> _Exercise_
The expected output is the line with "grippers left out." plus all lines after it to the end of the material below, reproduced exactly, with pictures omitted and nothing else included.

* * * * *

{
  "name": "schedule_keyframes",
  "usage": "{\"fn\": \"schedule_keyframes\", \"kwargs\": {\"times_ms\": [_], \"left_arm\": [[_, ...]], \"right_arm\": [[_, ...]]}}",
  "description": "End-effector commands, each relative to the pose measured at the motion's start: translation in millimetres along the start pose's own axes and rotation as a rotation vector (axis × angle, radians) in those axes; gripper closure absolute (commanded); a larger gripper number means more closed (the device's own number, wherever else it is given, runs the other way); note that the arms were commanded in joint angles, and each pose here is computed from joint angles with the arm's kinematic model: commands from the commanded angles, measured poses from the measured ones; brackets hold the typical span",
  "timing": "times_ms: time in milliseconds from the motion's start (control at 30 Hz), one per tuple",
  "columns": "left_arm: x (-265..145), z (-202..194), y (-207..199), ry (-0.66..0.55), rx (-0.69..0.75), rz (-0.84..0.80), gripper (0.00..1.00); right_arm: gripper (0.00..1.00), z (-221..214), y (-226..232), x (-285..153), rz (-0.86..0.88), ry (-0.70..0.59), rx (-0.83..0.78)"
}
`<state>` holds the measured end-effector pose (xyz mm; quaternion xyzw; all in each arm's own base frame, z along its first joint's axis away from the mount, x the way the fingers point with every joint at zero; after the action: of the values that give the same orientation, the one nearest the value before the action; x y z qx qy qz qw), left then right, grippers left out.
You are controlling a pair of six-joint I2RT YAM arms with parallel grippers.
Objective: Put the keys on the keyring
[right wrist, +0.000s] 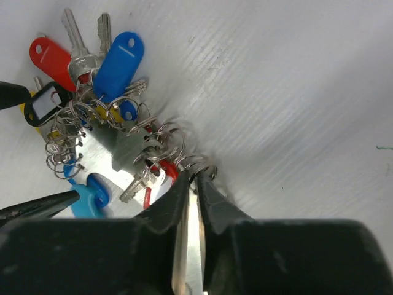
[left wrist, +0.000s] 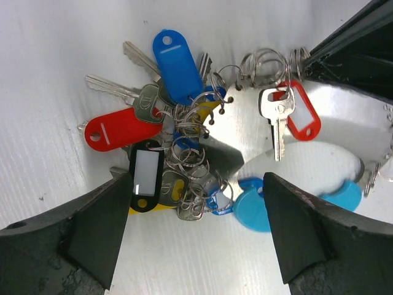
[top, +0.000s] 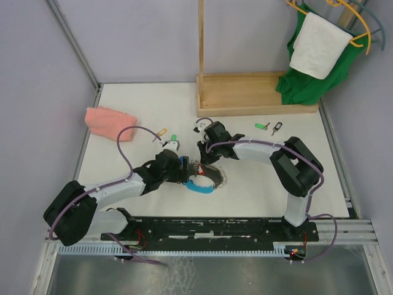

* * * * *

> _Solution for this exercise_
`<state>` holds the measured end-effector pose (xyz mm; quaternion xyzw; all in each arm's own base frame, z along its first joint's axis away from the mount, x the way the fingers point with every joint at zero; after the action: of the values that give the same orientation, the one nearest the value before the action; x y z qx qy qz qw), left then right, grippers left out.
You are controlling a pair of six-joint I2RT YAM arms with parallel grippers.
Objective: Put the keys on the keyring
[right wrist, +0.000s] 
[left wrist, +0.000s] 
[top, +0.000s] 

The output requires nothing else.